Work to complete: The answer is every line in the data below that contains the word "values".

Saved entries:
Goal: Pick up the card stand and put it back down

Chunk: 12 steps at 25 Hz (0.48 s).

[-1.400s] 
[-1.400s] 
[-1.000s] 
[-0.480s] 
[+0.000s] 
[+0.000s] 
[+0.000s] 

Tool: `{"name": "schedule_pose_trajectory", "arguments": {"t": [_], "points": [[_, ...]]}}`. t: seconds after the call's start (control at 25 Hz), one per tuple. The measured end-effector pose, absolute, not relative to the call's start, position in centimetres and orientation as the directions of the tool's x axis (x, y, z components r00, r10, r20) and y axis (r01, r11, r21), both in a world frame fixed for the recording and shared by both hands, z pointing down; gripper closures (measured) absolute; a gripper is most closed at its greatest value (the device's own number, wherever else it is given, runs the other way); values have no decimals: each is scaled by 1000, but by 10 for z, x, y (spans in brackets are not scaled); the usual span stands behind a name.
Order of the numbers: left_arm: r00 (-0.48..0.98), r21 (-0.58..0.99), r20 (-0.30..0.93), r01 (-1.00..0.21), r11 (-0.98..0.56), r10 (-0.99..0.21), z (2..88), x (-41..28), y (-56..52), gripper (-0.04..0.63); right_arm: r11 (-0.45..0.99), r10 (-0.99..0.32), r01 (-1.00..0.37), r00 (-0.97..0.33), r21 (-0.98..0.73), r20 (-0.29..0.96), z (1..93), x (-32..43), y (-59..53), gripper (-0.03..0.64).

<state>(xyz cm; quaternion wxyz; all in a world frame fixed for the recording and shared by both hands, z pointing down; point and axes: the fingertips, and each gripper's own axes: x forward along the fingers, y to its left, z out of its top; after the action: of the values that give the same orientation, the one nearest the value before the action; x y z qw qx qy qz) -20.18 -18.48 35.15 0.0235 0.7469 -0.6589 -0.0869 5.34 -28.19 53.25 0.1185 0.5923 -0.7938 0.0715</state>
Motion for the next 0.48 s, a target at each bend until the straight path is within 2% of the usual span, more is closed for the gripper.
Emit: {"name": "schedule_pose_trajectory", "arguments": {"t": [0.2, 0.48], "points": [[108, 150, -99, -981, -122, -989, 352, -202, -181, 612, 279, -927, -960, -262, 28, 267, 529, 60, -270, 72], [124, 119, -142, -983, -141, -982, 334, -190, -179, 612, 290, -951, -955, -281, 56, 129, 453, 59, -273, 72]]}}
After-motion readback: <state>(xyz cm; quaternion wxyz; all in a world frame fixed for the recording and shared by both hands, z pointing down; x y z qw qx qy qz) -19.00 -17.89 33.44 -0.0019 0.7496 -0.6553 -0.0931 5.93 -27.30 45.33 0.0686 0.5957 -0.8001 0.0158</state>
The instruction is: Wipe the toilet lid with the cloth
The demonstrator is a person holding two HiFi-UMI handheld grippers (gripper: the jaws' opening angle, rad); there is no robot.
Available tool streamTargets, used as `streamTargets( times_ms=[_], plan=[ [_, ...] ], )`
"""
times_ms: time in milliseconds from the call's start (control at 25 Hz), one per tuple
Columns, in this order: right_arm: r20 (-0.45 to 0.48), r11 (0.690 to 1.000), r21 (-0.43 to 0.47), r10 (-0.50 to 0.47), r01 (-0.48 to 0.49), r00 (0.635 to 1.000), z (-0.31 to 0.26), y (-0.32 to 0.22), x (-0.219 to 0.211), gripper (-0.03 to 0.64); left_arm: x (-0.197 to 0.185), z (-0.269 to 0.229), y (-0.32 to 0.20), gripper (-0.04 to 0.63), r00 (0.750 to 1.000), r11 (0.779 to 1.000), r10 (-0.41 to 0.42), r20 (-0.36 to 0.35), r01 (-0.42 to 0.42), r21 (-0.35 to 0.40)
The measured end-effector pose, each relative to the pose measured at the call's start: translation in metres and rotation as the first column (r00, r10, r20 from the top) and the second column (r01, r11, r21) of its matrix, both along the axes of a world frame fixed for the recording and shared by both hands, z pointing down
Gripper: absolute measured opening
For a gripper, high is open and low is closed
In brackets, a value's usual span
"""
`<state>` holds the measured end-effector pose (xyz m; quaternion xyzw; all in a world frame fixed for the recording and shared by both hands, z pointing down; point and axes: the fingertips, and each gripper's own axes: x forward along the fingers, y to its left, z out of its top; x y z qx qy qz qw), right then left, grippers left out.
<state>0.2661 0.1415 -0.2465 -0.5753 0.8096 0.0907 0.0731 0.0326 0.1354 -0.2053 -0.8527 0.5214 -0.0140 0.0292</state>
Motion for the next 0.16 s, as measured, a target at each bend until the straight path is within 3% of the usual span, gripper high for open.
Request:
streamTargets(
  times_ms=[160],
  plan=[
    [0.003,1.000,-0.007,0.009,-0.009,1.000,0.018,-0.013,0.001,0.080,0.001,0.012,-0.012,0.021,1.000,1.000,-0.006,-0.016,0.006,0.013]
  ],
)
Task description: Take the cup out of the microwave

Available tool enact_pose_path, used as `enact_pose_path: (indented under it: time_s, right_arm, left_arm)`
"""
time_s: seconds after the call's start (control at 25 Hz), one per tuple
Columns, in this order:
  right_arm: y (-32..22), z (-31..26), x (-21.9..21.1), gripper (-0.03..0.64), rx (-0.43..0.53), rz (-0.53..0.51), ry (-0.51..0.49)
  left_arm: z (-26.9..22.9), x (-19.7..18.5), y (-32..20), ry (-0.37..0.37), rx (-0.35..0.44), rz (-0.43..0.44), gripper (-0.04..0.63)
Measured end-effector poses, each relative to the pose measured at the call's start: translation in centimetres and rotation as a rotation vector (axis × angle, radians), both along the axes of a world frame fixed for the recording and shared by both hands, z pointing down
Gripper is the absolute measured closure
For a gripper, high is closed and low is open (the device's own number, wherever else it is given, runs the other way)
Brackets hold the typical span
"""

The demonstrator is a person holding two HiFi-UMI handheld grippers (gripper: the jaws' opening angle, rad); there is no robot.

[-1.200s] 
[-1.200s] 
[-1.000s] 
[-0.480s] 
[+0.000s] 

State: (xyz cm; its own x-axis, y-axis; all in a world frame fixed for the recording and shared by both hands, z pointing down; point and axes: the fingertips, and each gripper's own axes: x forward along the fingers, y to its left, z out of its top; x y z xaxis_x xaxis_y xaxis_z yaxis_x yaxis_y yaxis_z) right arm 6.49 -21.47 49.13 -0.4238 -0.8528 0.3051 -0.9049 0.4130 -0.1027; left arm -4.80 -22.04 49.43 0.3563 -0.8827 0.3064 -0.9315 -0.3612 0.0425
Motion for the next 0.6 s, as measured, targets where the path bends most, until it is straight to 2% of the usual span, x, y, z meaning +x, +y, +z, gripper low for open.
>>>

Exercise result:
Tool: `{"name": "schedule_pose_trajectory", "arguments": {"t": [_], "points": [[_, ...]]}}`. t: seconds after the call's start (control at 25 Hz), one per tuple. The measured end-effector pose, absolute, not relative to the call's start, position in centimetres and orientation as the directions of the tool's x axis (x, y, z components r00, r10, r20) and y axis (r01, r11, r21), both in a world frame fixed for the recording and shared by both hands, z pointing down; gripper closures (measured) absolute; a gripper is most closed at its greatest value (the device's own number, wherever else it is given, runs the other way); values have no decimals: each is scaled by 1000, but by 10 for z, x, y (spans in brackets are not scaled); the usual span stands behind a name.
<state>(xyz cm; quaternion wxyz; all in a world frame fixed for the recording and shared by both hands, z pointing down; point and axes: the fingertips, and each gripper's own axes: x forward along the fingers, y to its left, z out of its top; after the action: of the values that give the same orientation, the one nearest the value before the action; x y z qw qx qy qz) -20.18 -18.48 35.15 0.0235 0.7469 -0.6589 -0.0869 5.34 -28.19 53.25 0.1185 0.5923 -0.7938 0.0715</state>

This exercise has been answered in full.